* **Task description**
Pictures must not appear; the answer is exactly the lines from the one that holds "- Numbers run" through the end of the material.

+++ Data below

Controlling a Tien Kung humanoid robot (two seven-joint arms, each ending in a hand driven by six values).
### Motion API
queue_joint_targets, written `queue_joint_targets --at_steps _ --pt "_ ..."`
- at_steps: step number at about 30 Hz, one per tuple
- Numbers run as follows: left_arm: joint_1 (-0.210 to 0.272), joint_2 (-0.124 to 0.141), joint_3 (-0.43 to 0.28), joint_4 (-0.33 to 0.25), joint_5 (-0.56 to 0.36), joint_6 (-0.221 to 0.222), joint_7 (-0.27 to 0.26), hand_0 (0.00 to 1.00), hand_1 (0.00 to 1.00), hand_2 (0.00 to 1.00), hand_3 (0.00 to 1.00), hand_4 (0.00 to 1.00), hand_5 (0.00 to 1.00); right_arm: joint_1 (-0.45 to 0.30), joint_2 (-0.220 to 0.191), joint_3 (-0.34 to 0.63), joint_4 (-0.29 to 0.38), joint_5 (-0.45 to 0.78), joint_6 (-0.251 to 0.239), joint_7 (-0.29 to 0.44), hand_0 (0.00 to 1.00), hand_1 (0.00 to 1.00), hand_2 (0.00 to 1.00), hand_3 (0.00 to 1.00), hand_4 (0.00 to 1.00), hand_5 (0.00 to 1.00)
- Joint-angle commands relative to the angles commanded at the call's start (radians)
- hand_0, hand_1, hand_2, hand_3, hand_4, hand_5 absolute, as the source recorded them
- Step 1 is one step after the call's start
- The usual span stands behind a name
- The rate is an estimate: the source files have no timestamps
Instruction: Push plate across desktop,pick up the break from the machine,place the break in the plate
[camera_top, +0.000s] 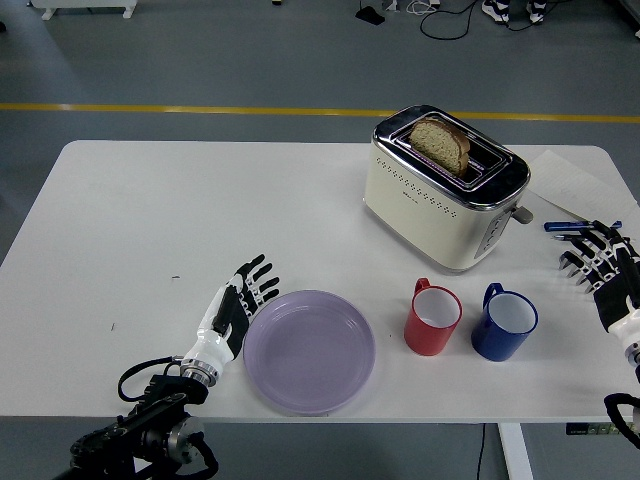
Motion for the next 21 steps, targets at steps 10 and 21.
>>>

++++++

* **Result for this task**
- Numbers run as follows: left_arm: joint_1 (-0.210 to 0.272), joint_2 (-0.124 to 0.141), joint_3 (-0.43 to 0.28), joint_4 (-0.33 to 0.25), joint_5 (-0.56 to 0.36), joint_6 (-0.221 to 0.222), joint_7 (-0.27 to 0.26), hand_0 (0.00 to 1.00), hand_1 (0.00 to 1.00), hand_2 (0.00 to 1.00), hand_3 (0.00 to 1.00), hand_4 (0.00 to 1.00), hand_5 (0.00 to 1.00); right_arm: joint_1 (-0.45 to 0.30), joint_2 (-0.220 to 0.191), joint_3 (-0.34 to 0.63), joint_4 (-0.29 to 0.38), joint_5 (-0.45 to 0.78), joint_6 (-0.251 to 0.239), joint_7 (-0.29 to 0.44), hand_0 (0.00 to 1.00), hand_1 (0.00 to 1.00), hand_2 (0.00 to 1.00), hand_3 (0.00 to 1.00), hand_4 (0.00 to 1.00), hand_5 (0.00 to 1.00)
- Joint-angle commands relative to the angles commanded at the call's start (radians)
- hand_0, hand_1, hand_2, hand_3, hand_4, hand_5 absolute, as the source recorded them
- Step 1 is one step after the call's start
- The usual span stands behind a name
- The rate is an estimate: the source files have no timestamps
Instruction: Push plate across desktop,pick up the break from the machine,place the break in the plate
[camera_top, +0.000s] 
Motion for the next 21 steps, targets at steps 10 and 21.
>>>

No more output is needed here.